In the middle of Weatherstock, I went to pick up my big one from school. I saw a necklace of police vehicles blocking the street. When I got closer, I saw seven cops in riot vests and fabri-coated shields charging up the steps.

"Guy had a fight with the superintendent's son, came back with a gun."

The target was not the school, but an apartment block across the plaza from school. The riot cops left as quickly as they came. Had they combed the whole 24-story apartment building in two minutes? No, but closure had been achieved. The kids were released from school, gripped by questions ("What policemen? What bad guys?") that lasted only until an impromptu game of Cadge Snacks From Soft Touch Parent And Use Hula Hoop As Command Center broke out. So I broke out as well, off to buy shin guards and actualize my role as Soccer Dad.

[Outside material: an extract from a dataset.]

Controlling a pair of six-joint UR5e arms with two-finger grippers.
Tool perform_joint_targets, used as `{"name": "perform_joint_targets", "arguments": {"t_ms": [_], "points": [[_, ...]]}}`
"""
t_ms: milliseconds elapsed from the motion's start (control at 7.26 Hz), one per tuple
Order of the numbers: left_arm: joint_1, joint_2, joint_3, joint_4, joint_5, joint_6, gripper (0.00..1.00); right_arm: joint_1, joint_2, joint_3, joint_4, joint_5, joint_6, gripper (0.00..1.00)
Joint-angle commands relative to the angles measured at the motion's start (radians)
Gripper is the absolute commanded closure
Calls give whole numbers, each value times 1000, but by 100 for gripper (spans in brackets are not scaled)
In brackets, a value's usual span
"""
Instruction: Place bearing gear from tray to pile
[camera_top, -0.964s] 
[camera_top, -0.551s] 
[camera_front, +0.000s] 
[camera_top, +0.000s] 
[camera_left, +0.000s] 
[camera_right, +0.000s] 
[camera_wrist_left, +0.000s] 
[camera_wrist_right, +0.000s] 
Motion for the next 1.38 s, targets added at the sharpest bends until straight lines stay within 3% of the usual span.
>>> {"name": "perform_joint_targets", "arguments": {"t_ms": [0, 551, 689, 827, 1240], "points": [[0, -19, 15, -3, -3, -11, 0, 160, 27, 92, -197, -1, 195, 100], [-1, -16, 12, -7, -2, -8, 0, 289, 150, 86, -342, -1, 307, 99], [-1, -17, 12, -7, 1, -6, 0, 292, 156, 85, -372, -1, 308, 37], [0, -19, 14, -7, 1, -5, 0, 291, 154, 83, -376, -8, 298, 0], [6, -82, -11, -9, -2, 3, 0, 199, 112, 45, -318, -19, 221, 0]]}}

Team Birmingham (soon to face Blackburn, Chelsea and Tottenham in a league that wears its multinational origin on its backs) was purple and fast. Boys and girls of every shade looped like an escalator chain to take shots on goal. My curly dragon howled "Bring it on, bring it on!" and high-fived a boy he'd never met before. The quick alliance of sports. None of the storied, aggravated Sports Parents were seen, save for a few over-eager coaches taking level 7 shots on level 1 goalies. The mood was bright and open under a heavy and squeaky grey sky, in the shadow of buildings that no longer exist except in everyone's minds everywhere.

That night, we wondered "Why does everybody feel obligated to play live?" And then, "Why does everybody feel obligated to stay?" Well, they paid, and money is an effective meta blocker. Leaving early gave us a chance to discover that Lombardi's has colonized the block down to the near corner, adopting a TGIF-style Wild West typeface for the awning while holding constant the same great and floury pizza, the pizza we order for every birthday party we throw.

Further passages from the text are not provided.